Heartless is, like all of Meyer’s work, a retelling. This time, she’s retelling Alice in Wonderland from the perspective of the Queen of Hearts. But during the majority of this book, Catherine is just a normal teenage girl. A normal teenage girl who only wants to be a baker. Who only wants to be left alone to live her life. Who certainly does not want to deal with the affections of the idiotic King of Hearts. Who has less than zero desire to be the next Queen of Hearts. All Catherine wants to do is open a bakery with her best friend, Mary Ann.

Her family has other aspirations for her. Her mother thinks that she’d be crazy not to marry the King. A royal life– who wouldn’t want that? So the King’s kind of stupid… whatever. A proposal from him would change Catherine’s life. And so her mother pushes… and pushes… and pushes. Absolutely disregarding Catherine’s discomfort with the whole idea. Not even taking into consideration that Catherine’s affections might lie elsewhere.

Because Catherine is quite taken with the new court joker, Jest. Jest is mysterious, charismatic, and gorgeous. Jest can show her places and things she’s never seen– never even dreamed of. Catherine falls hard and fast for Jest. But are his feelings real? Can their secret romance survive the pressure from her parents and from the King?

Am I still crying? I think it’s definitely within the realm of possibility that I am still crying. I went into this book knowing what would happen. Knowing that Catherine turns into the cruel Queen of Hearts. Knowing that there’s no possible way that everything works out in her favor. But still hoping. Hoping that somehow, some way, Marissa Meyer would work her magic and just let everybody be happy.

Yep, still crying.
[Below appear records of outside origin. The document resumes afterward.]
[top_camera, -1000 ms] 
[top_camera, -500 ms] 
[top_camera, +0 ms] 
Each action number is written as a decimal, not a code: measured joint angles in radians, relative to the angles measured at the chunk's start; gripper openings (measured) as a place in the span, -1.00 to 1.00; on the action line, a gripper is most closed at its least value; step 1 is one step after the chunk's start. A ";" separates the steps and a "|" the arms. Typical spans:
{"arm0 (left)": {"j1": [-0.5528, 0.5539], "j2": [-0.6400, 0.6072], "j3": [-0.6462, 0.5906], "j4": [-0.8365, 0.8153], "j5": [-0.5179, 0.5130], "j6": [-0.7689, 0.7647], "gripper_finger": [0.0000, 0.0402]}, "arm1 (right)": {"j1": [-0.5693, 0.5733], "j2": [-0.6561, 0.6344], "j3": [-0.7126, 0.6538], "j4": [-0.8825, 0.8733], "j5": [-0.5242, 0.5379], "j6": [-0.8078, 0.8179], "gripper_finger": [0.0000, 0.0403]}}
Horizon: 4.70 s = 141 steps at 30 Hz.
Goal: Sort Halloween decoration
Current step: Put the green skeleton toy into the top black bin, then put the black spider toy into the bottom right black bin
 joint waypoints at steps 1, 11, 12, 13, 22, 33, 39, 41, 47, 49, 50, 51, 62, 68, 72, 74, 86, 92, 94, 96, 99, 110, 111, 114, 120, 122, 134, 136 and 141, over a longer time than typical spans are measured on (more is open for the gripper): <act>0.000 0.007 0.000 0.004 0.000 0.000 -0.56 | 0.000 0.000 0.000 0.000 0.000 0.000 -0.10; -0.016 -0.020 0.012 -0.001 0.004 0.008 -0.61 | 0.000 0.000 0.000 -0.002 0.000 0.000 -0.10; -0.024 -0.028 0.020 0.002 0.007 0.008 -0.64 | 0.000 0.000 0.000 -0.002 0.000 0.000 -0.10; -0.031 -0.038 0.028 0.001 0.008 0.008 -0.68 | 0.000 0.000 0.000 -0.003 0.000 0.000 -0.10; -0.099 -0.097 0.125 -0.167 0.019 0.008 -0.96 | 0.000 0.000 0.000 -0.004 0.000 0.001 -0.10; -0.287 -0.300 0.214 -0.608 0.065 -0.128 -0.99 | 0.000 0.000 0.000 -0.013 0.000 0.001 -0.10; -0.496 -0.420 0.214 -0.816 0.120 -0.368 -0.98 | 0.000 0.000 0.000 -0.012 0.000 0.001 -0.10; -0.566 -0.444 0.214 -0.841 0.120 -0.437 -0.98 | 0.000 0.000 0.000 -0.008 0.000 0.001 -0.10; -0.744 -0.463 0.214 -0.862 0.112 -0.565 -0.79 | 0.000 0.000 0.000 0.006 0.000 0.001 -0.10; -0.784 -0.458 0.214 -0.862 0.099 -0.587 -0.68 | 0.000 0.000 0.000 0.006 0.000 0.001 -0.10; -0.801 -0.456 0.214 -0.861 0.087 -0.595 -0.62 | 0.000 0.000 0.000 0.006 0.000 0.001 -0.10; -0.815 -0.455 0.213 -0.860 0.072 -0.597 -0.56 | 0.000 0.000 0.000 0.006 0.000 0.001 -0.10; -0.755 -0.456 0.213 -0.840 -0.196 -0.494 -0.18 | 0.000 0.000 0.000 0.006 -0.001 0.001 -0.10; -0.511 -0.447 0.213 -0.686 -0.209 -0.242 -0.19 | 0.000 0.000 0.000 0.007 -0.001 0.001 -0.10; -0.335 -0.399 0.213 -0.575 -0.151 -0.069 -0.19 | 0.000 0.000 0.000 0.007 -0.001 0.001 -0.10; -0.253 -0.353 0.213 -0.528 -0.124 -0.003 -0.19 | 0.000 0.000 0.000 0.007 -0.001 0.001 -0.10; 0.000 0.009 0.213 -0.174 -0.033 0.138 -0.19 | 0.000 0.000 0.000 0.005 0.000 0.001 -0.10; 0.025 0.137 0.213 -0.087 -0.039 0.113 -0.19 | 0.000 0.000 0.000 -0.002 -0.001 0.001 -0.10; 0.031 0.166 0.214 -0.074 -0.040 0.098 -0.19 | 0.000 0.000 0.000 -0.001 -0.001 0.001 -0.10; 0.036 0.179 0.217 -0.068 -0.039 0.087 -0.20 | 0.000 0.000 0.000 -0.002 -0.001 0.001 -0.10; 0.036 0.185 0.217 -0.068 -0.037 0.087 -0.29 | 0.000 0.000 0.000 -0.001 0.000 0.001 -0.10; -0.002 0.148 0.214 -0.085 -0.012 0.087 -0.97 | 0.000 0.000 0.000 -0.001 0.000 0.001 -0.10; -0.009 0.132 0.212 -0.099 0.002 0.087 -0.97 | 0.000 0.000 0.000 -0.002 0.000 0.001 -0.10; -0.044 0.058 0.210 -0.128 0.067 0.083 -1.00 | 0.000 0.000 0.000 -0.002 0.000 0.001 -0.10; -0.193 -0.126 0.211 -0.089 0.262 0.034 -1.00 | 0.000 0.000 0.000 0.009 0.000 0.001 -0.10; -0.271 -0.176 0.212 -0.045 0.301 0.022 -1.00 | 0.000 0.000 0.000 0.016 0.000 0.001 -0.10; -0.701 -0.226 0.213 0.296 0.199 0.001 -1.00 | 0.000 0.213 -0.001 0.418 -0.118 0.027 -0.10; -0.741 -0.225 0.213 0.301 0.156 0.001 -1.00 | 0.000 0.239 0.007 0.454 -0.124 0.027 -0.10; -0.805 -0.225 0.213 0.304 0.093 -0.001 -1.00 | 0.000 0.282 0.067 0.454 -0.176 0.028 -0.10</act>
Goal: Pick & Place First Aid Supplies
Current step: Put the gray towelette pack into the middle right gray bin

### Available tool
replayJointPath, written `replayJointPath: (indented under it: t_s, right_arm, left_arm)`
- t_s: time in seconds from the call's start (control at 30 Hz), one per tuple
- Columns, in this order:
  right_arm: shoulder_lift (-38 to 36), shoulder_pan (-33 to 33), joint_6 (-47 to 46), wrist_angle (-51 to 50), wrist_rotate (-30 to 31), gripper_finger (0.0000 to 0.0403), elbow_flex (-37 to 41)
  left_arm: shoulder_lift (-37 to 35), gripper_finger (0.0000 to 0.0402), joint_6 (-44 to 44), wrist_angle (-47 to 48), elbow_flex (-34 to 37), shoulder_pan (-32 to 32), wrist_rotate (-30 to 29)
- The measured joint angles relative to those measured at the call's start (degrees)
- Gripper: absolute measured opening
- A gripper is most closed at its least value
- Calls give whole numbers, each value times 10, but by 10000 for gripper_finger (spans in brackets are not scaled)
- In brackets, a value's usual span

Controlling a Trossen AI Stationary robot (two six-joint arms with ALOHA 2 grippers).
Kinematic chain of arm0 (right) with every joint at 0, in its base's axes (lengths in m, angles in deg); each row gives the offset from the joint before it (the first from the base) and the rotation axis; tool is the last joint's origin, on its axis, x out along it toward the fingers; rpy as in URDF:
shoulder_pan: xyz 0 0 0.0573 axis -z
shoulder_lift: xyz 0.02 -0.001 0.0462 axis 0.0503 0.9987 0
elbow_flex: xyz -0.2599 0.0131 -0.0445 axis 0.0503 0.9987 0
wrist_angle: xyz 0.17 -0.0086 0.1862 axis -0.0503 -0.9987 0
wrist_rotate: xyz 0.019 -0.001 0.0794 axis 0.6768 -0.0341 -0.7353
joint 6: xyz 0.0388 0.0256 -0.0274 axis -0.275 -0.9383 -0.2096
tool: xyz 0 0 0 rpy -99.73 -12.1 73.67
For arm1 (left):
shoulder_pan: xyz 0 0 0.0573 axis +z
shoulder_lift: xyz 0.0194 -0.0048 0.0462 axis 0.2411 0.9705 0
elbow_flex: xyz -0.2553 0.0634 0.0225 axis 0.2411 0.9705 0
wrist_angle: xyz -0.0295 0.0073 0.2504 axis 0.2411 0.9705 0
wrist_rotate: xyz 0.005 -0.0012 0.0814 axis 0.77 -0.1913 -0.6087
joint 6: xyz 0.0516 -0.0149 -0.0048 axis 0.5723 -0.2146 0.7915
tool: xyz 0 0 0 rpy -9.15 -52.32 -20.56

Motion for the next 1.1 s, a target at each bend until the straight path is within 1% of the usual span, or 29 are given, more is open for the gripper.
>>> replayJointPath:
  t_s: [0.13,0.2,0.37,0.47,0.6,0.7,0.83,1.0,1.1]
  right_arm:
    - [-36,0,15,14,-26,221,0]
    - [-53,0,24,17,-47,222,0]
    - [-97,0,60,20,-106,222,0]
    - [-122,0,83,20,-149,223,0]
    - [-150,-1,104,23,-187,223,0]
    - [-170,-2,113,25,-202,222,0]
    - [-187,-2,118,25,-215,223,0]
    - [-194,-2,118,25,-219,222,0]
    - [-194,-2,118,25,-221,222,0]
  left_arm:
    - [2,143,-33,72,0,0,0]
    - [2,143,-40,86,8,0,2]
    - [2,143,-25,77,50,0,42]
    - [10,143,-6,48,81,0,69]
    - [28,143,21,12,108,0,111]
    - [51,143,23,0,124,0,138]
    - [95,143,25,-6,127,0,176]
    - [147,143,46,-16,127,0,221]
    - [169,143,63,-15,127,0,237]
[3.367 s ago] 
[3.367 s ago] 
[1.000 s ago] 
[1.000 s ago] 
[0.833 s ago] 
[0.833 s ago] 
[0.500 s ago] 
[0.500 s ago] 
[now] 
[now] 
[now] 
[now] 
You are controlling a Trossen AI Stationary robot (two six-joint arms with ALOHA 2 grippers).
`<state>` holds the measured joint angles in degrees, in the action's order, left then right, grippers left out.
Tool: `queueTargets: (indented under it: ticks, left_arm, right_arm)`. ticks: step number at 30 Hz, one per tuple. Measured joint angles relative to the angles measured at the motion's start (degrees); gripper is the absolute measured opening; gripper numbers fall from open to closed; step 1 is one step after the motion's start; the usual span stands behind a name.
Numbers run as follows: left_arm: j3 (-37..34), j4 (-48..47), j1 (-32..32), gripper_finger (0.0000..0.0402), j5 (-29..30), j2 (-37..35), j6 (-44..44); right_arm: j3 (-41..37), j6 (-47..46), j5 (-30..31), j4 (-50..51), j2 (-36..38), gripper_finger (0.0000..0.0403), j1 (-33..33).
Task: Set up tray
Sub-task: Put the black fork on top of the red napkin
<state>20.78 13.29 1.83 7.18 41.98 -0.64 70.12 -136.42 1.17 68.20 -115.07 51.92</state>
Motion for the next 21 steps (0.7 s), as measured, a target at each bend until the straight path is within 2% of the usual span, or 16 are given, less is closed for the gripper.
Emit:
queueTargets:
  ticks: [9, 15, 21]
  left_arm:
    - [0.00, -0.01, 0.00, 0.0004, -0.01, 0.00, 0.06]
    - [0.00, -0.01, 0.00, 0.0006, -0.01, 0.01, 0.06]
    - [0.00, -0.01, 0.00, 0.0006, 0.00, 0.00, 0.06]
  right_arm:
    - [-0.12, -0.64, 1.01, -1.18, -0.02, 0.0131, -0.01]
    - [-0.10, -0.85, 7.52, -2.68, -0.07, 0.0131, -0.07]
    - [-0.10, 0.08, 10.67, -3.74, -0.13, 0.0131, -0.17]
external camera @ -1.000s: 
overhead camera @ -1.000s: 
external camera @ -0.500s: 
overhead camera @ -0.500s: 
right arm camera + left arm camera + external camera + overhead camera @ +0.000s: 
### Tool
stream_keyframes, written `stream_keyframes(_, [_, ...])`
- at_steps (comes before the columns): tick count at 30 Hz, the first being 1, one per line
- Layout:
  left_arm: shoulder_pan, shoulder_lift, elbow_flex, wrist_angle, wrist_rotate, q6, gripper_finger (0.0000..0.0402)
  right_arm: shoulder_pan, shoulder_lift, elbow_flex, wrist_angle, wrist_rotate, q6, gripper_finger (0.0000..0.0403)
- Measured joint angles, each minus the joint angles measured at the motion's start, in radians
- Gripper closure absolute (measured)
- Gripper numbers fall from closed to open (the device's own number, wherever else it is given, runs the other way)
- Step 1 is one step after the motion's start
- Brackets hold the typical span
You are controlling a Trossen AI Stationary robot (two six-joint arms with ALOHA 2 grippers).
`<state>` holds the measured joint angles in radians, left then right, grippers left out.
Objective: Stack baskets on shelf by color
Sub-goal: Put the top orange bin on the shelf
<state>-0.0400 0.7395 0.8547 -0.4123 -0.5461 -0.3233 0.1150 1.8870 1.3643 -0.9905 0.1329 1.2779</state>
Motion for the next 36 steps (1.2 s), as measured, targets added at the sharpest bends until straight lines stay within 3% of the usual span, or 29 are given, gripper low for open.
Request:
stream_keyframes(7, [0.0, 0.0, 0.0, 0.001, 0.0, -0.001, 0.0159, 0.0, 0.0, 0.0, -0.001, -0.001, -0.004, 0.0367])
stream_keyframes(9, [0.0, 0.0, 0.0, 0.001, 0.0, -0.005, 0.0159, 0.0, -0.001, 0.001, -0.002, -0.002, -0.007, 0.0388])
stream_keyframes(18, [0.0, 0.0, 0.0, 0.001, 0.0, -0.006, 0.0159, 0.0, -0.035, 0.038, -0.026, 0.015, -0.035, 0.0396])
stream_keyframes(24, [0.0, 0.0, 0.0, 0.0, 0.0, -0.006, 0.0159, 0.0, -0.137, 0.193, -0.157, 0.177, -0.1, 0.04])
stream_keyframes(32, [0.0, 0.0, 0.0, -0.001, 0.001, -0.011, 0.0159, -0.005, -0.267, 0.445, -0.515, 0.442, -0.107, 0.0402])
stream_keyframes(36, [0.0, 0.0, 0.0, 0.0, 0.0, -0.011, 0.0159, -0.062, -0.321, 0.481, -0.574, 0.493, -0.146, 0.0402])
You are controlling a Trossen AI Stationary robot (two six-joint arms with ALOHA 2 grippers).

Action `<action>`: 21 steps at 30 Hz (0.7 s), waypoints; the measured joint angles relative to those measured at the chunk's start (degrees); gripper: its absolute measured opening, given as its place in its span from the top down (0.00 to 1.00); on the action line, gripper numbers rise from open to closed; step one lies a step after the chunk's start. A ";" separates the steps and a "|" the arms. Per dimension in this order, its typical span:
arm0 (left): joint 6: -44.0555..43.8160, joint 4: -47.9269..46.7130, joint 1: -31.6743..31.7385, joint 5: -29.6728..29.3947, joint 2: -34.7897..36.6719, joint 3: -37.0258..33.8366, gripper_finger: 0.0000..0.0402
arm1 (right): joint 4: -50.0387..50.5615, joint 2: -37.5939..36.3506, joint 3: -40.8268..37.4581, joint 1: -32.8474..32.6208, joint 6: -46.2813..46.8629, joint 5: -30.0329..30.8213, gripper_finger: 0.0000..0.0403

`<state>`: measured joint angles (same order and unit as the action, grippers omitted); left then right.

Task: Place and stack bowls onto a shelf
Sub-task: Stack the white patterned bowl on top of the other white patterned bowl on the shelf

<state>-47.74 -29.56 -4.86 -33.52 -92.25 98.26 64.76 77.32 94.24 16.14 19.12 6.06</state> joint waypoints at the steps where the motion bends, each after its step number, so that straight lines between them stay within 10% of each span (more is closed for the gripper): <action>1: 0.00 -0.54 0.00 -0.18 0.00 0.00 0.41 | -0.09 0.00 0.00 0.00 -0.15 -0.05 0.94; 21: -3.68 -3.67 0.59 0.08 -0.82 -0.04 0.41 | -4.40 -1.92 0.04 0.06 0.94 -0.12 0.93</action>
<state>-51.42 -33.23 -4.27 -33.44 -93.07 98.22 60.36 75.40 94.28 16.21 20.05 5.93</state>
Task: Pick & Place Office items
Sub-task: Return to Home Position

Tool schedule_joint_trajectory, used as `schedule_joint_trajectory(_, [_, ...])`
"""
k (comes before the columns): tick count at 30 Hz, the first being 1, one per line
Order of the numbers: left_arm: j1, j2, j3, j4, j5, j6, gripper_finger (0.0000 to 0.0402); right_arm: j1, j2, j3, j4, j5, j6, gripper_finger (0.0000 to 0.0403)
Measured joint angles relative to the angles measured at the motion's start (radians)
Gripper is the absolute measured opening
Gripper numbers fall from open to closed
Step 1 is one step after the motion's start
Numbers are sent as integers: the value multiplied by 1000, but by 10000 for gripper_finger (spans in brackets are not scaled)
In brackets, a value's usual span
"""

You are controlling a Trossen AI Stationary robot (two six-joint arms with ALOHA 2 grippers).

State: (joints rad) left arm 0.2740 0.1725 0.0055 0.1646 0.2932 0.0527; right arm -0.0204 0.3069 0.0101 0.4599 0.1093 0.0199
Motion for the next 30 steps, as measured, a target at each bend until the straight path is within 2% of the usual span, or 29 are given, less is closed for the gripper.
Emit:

Definitely still crying.

But I recommend this book so much.

You don’t have to be a huge fan of Alice in Wonderland to enjoy it. The characters from the original are all there, but they’re different than you might remember. It was a simpler, happier time. Much less violence and decapitation. And really, your heart doesn’t get ripped out until the very end. Meyer almost had me fooled.

I wish that I could have lived in this book for a little longer. Part of me wishes that there were a sequel coming, but I also know that this story is finished. Still, I can’t wait to see what Meyer comes up with next.


For my 2016 reading challenge, I’m crossing off #32: the first book you see in a bookstore. (Which was actually the first book I saw on the Overdrive homepage, but close enough.)